Rather than seek new legislation or rulemaking to advance the goal of the Fintech Charter, the OCC proposed to use its existing authority to charter “special purpose national banks.” Current OCC regulations allow the OCC to permit “a national bank or a Federal savings association with a special purpose.” A “special purpose bank” is one that limits its activities to fiduciary activities or to any other activities within the business of banking. A special purpose bank that conducts activities other than fiduciary activities must conduct at least one of the following three core banking functions: receiving deposits, paying checks, or lending money. 

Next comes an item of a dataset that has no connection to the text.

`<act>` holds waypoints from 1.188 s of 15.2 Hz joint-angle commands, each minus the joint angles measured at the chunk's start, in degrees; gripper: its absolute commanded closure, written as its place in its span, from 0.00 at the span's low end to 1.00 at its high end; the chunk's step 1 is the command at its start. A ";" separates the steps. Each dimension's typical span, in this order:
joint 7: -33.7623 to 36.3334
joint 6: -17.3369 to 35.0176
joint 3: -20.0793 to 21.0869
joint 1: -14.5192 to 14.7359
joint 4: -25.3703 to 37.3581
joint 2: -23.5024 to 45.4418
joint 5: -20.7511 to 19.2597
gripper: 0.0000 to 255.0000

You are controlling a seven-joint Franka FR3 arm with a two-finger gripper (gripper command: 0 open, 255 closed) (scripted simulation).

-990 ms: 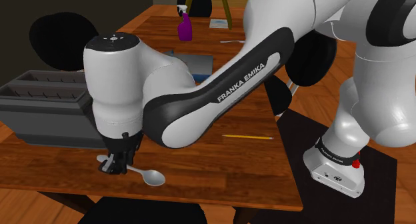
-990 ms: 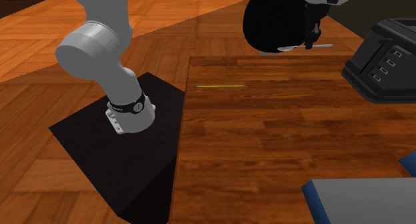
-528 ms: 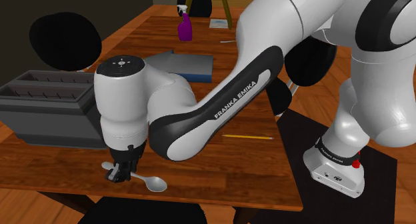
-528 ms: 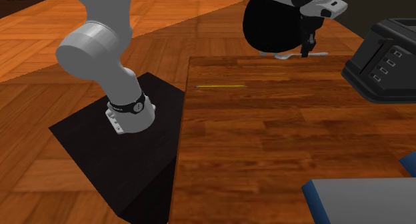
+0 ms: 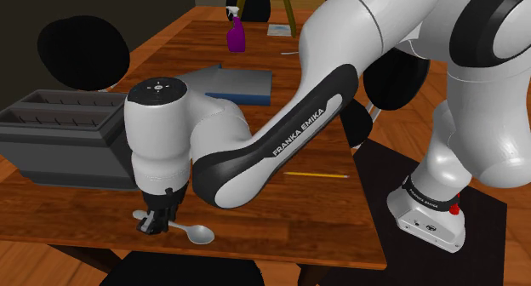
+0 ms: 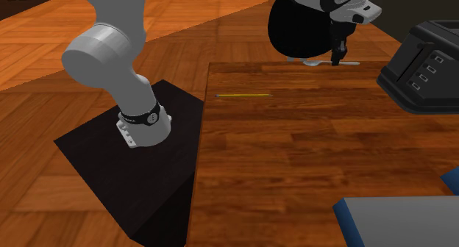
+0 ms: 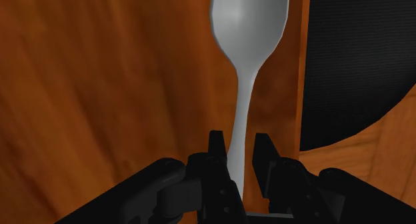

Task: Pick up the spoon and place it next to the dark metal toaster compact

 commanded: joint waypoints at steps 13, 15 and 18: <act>-1.45 -4.31 1.49 -1.48 -0.82 -5.39 2.46 0.00; -1.45 -4.31 1.49 -1.48 -0.82 -5.39 2.46 0.00; -1.45 -4.31 1.49 -1.48 -0.82 -5.39 2.46 0.00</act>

The advantage of the national bank charter for a Fintech company is that it allows the Fintech company to conduct business on a nationwide basis subject to the National Bank Act (NBA). The NBA affords national banks broad preemption authority over certain state laws, a key competitive advantage. If the OCC proceeds, a Fintech Charter would look to the relevant statutes, regulations, and federal judicial precedent to determine if or how state law applies. A Fintech Charter could enable a FSC to avoid many of the state laws under which it currently operates. Importantly, the Fintech Charter would not enable FSCs to preempt zoning laws, which are often used to keep FSCs out of certain neighborhoods.

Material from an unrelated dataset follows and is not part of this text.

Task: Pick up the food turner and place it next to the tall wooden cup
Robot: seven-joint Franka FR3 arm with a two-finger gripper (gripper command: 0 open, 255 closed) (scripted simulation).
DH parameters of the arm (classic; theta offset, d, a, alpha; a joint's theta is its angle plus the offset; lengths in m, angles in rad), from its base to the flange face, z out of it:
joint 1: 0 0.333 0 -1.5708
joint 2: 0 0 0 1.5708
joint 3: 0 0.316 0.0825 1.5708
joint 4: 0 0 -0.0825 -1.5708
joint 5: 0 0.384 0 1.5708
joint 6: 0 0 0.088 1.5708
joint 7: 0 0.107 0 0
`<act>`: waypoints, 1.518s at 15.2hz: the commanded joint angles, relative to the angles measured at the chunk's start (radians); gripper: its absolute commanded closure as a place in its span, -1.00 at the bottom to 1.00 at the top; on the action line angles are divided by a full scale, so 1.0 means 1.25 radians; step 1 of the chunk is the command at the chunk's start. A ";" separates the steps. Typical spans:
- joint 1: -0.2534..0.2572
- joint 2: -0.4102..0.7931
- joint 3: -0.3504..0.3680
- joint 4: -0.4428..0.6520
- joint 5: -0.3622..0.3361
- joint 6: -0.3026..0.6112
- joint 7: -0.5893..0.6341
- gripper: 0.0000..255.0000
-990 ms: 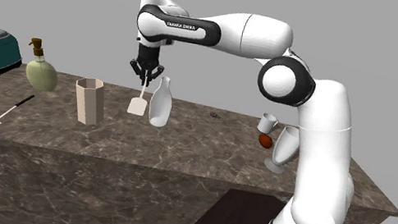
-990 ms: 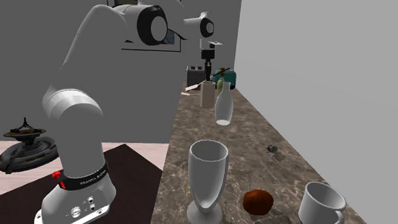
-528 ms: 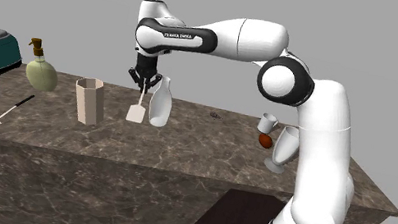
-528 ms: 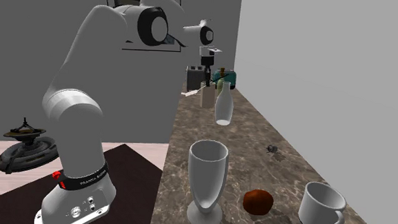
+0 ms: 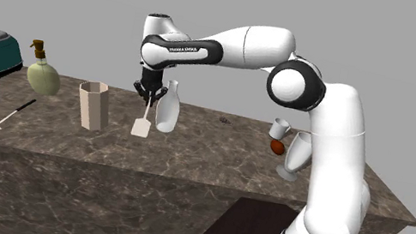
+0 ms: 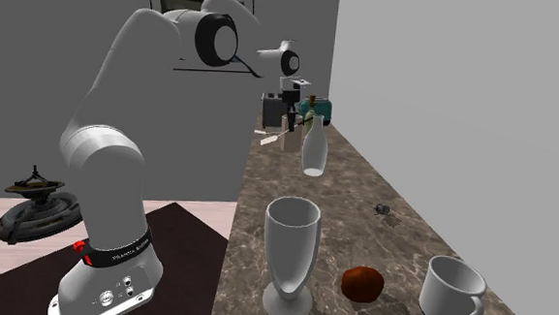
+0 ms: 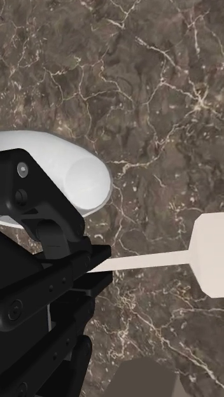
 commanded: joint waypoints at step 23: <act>0.003 0.097 -0.019 -0.109 -0.031 0.204 0.028 1.00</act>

The state response to the Fintech Charter proposal has been decidedly negative. The Conference of State Bank Supervisors and New York State’s Superintendent of Financial Services Maria Vullo both sued the OCC, claiming that the OCC is exceeding its regulatory authority in putting forth the Fintech Charter proposal.

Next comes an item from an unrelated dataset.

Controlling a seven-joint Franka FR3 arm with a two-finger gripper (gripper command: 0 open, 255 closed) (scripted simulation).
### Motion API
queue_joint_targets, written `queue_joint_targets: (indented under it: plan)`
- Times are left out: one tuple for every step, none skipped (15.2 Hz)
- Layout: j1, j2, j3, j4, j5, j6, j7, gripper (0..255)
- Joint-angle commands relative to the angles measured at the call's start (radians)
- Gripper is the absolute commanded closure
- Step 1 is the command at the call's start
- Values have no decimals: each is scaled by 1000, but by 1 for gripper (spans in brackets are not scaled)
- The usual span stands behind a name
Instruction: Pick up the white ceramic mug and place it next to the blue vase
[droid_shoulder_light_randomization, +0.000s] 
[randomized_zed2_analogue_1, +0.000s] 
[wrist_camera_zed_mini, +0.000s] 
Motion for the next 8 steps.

In January 2017, the Colorado Uniform Consumer Credit Code (U3C) administrator filed lawsuits against Marlette Funding and Avant to shut down the bank partnership model they employed within the state, taking the position that consumer loans offered by those online lenders in Colorado cannot exceed the rates permitted for a state-supervised lender; i.e., 21 percent APR. Marlette and Avant partnered with New Jersey-based Cross River Bank and Utah-based WebBank, respectively, to offer consumer loans through an online lending platform. The U3C administrator alleged that once the loans were purchased by Marlette Funding and Avant, they became subject to Colorado rate limitations and were usurious. The U3C administrator also alleged that state banks cannot assign their interest rate preemption authority to non-bank partners when they purchase the loans. The administrator identified the following factors to argue that the non-bank partners had the predominant economic interest in the transactions: the non-bank partners paid the bank’s costs associated with the initiation of the lending program, as well as the marketing costs; the non-bank partners decided which applicants would receive loans, applying lending criteria established by Marlette and Avant and their respective bank partners; and the banks bore little or no risk of financial loss in the event the borrower defaulted on the loan. Cross River and WebBank has since also sued the U3C administrator. Observers of the Fintech space are keenly watching Colorado as a bellwether for how the issues raised by bank partnerships might be resolved.

Whether the Fintech Charter becomes the “go-to” method of operating a FSC remains to be seen. Nevertheless, the OCC’s Fintech proposal may potentially provide a path forward for operators seeking certainty with regard to the application—or non-application—of state laws to their business.